The odorants used were androstadienone (4,16-androstadien-3-one), minimum 98% pure by thin layer chromatography obtained from Steraloids (cat. no. A0570-000; Newport, RI), amyl acetate (cat. no. A1560; Sigma Chemical Co., Poole, UK), a substance with an apple/banana-like odor and benzaldehyde (cat. no. 418099; Sigma-Aldrich) a liquid with a cherry/almond odor. The binary androstadienone dilutions were made from a stock solution of 12.3 mM (0.3% w/v) in silicone oil (Dow Corning 200/350cSt., Midland, MI), The binary dilutions of amyl acetate and benzaldehyde were made from 4.28 mM (0.064% v/v) and 0.978 mM (0.01% v/v) stock solutions, respectively, in dipropylene glycol. These concentrations were chosen to reflect those used by Wysocki et al (1989) and Dalton et al (2002).

Odor Delivery

The olfactometer (described in detail by Wang et al, 2002) consisted of a filtered air supply delivery system of narrow tubes, a computer-controlled odor switching device, solenoid valves (Cole Palmer, Bishops Stortford, UK), and a water bath. A constant airflow was delivered to the nostril via a Teflon nasal canula inserted through a self-expanding bung (an Aearo Ear Protector, Stockport, UK) approximately 1.5 cm into the nostril. The self-expanding bung closes off the stimulated nostril ensuring an unidirectional, constant airflow. The subjects were instructed to breathe through their mouths. Olfactory stimulation was achieved using computer-controlled valves to direct part of the airflow into either the odorant-containing reservoirs without altering the pressure or flow rate. The concentrations of androstadienone, amyl acetate, and benzaldehyde in the reservoirs were 12.3, 4.28, and 0.98 mM, respectively. The switching mechanism was designed in such a way that during stimulation odorant pulses of pre-established concentrations (diluted 1 : 3 with humidified air) reached the olfactory region without altering the flow rate thus reducing the chances of trigeminal activation, and during the interstimulus intervals (ISI) only nonodorous control air reached the nose.

On each test occasion, 120 pulses of the odor stimulants were presented at regular ISI of 2.5 s, with a stimulus duration of 200 ms at a flow rate of 3 l/min to one nostril. The temperature of the air flowing into the nostril was regulated to 28.5°C by passing it through a coil immersed in a water bath. The relative humidity was maintained at 80% by passing the continuous air stream through a small glass reservoir containing water.

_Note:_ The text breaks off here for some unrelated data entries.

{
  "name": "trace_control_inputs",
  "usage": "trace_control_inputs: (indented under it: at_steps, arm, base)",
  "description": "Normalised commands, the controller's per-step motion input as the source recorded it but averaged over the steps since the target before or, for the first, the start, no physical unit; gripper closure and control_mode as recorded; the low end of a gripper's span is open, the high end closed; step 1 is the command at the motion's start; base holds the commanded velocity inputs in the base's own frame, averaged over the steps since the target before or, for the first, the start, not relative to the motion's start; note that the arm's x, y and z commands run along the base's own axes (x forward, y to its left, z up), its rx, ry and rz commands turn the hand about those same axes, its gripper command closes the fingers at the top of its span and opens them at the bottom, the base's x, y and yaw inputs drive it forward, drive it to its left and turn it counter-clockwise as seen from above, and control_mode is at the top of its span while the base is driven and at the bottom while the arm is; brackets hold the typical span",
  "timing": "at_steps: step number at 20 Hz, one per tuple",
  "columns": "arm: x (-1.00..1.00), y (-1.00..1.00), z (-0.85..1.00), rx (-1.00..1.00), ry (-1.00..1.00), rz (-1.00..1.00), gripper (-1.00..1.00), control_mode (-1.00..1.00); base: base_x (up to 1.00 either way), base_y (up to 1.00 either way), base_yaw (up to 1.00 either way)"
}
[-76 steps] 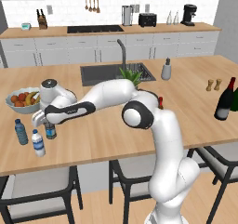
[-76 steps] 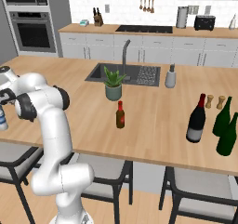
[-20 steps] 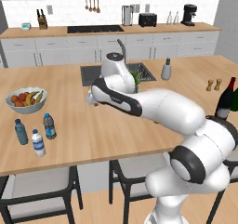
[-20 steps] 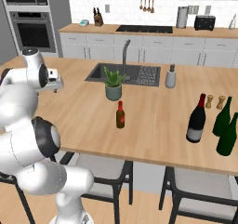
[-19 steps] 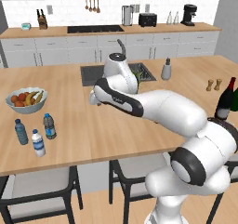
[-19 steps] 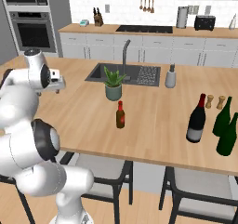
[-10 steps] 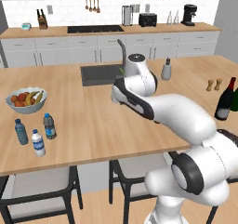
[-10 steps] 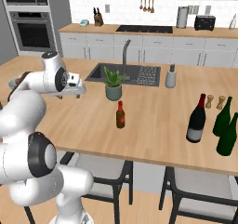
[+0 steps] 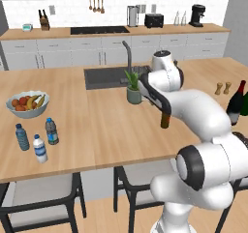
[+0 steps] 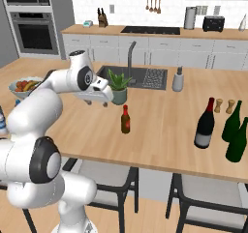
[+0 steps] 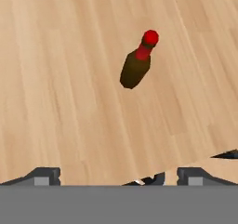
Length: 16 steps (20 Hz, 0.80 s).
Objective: Move the plastic bottles in the middle to the plastics group, and the glass bottles in the middle to the glass group.
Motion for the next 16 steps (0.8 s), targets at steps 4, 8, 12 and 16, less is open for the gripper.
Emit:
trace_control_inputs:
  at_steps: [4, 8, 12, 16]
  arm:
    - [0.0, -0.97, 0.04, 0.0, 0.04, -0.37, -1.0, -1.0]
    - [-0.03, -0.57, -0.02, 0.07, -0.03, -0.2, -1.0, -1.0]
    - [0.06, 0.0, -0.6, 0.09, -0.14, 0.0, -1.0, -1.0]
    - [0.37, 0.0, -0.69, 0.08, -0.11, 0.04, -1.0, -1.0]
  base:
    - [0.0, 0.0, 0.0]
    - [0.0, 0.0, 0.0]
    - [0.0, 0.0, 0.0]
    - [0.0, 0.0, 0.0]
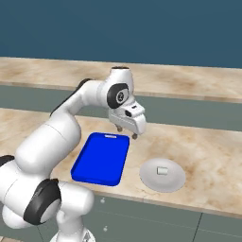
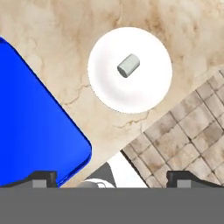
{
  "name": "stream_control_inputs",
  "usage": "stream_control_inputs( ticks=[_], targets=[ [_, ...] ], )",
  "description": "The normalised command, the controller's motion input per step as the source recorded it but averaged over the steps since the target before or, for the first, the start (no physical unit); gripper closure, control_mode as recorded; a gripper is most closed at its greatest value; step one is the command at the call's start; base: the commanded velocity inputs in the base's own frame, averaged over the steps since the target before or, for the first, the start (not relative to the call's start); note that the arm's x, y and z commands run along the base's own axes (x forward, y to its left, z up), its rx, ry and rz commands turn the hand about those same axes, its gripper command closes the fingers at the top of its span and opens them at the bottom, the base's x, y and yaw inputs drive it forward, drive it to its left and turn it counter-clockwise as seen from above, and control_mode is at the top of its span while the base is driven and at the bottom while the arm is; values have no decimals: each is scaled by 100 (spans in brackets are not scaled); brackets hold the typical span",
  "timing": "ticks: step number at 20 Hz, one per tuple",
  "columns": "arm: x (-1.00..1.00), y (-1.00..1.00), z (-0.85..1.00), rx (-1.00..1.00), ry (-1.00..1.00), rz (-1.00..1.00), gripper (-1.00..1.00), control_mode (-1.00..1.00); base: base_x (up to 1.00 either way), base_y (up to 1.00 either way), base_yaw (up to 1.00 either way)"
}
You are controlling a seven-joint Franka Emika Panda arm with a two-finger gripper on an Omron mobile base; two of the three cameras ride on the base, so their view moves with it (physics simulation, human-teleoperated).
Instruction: Move the dessert items from the plates to the tray.
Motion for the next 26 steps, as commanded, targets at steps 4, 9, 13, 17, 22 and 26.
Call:
stream_control_inputs(
  ticks=[4,9,13,17,22,26],
  targets=[
    [-9,-52,-23,19,1,-13,-100,-100,0,0,0],
    [-1,-41,-28,14,-2,-19,-100,-100,0,0,0],
    [5,-33,-29,3,-6,-25,-100,-100,0,0,0],
    [5,-32,-30,0,-1,-27,-100,-100,0,0,0],
    [2,-29,-34,-3,0,-27,-100,-100,0,0,0],
    [10,-23,-36,-3,1,-26,-100,-100,0,0,0]
  ],
)
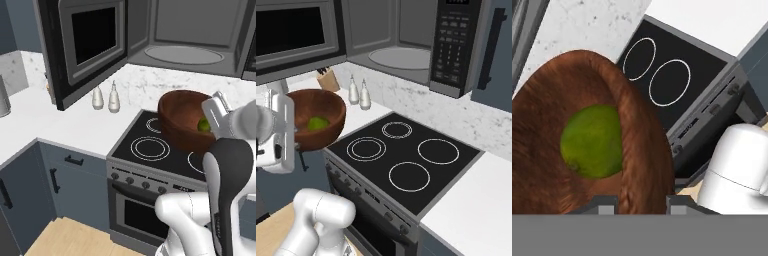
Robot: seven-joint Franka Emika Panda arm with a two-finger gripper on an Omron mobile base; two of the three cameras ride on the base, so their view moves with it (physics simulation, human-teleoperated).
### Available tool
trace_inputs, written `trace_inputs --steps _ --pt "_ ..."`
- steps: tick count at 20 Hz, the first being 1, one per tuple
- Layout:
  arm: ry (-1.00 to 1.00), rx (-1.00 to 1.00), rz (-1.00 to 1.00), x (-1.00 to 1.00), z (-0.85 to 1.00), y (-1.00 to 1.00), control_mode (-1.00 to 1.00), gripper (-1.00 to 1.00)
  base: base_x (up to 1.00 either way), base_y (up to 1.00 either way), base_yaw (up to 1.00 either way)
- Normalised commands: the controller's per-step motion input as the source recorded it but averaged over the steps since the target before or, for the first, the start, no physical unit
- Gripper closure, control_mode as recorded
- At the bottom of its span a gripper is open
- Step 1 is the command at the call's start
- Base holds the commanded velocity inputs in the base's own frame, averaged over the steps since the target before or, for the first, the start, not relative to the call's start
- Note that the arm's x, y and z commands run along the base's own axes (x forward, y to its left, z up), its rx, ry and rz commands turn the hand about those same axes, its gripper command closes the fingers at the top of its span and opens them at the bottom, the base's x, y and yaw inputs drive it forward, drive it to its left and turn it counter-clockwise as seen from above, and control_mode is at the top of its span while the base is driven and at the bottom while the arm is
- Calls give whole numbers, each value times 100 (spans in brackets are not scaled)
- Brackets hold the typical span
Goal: Pick the lime from the sink and place it in the bowl. Then pick the bowl and place it in the microwave. Then close the microwave door and press the start button.
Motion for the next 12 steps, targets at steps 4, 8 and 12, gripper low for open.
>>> trace_inputs --steps 4,8,12 --pt "-13 -9 -3 -3 52 19 -100 100 0 0 0" --pt "-9 -2 -5 17 79 -4 -100 100 0 0 0" --pt "-17 0 0 8 81 -31 -100 100 0 0 0"
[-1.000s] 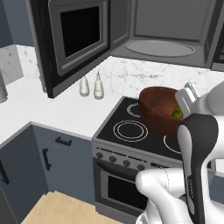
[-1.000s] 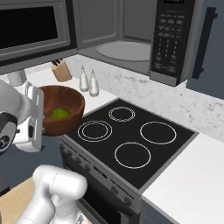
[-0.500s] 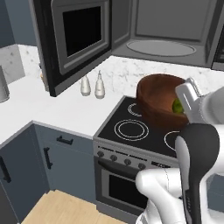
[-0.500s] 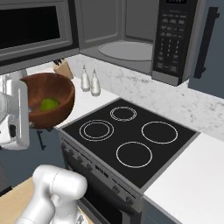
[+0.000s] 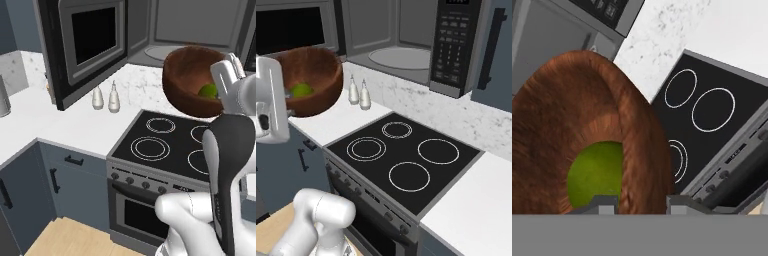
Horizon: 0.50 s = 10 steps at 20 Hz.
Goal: Pick the lime from the sink and place it in the bowl. Then pick the bowl and place it in the microwave. Then close the microwave door and press the start button.
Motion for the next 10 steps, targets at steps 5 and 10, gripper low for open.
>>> trace_inputs --steps 5,10 --pt "-10 0 0 56 44 -22 -100 100 0 0 0" --pt "-3 0 -2 98 22 -14 -100 100 0 0 0"
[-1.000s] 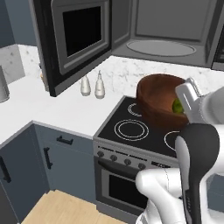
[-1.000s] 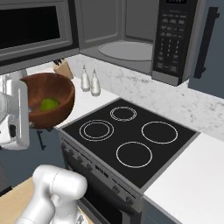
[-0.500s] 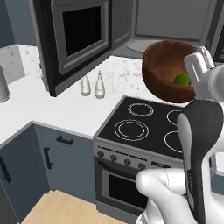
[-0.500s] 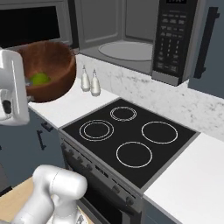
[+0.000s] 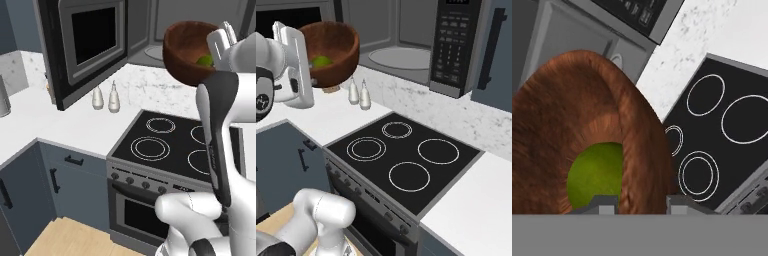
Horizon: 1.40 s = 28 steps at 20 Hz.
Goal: Pick the lime from the sink and place it in the bowl. Then pick the bowl and place it in the microwave. Then close the microwave door and press the start button.
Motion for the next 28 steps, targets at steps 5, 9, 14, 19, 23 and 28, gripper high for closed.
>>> trace_inputs --steps 5,9,14,19,23,28 --pt "-4 0 0 74 16 -23 -100 100 0 0 0" --pt "-2 0 -2 63 15 -45 -100 100 0 0 0" --pt "0 0 -2 71 0 -43 -100 100 0 0 0" --pt "0 0 0 74 0 -39 -100 100 0 0 0" --pt "0 2 0 57 1 -33 -100 100 0 0 0" --pt "5 0 0 74 -2 -25 -100 100 0 0 0"
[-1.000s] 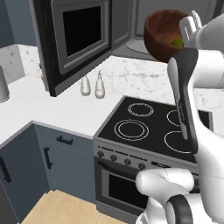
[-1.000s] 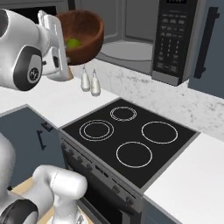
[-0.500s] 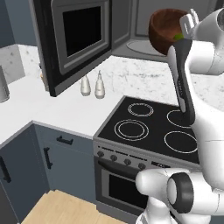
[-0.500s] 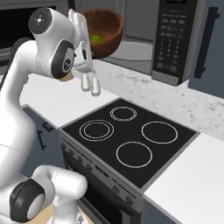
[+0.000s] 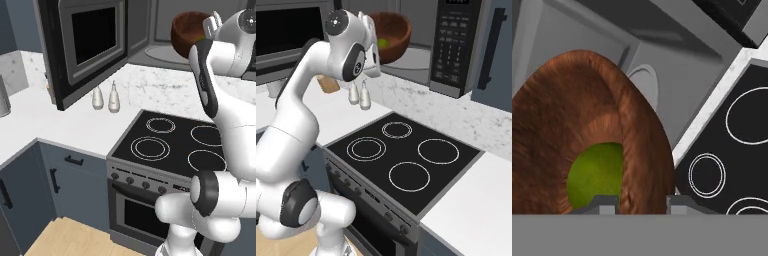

Repetitive Exposure Trial (Sniff-Training)

The 14 subjects in the androstadienone group were given a 20-ml bottle containing 0.5 ml 0.3% androstadienone and were required to sniff it for 3 min three times daily for 2 weeks. They had their detection thresholds for androstadienone, and the control odor amyl acetate, tested before and after the completion of the repetitive exposure trial (14 days).

The 13 subjects in the benzaldehyde group were given a 20-ml bottle containing 0.5 ml 0.01% benzaldehyde and were required to sniff it for 3 min three times daily for 2 weeks. Their thresholds for benzaldehyde, and the control odor amyl acetate, were tested before and after completion of the repetitive exposure trial (14 days).

Odor Descriptors

Before and after the repetitive exposure trial (sniff-training), the subjects were asked to provide descriptors for the first dilution of the odorants used in their trial; androstadienone and amyl acetate, or benzaldehyde and amyl acetate. Descriptors were selected from Table 1 (modified from Stevens and O’Connell, 1995).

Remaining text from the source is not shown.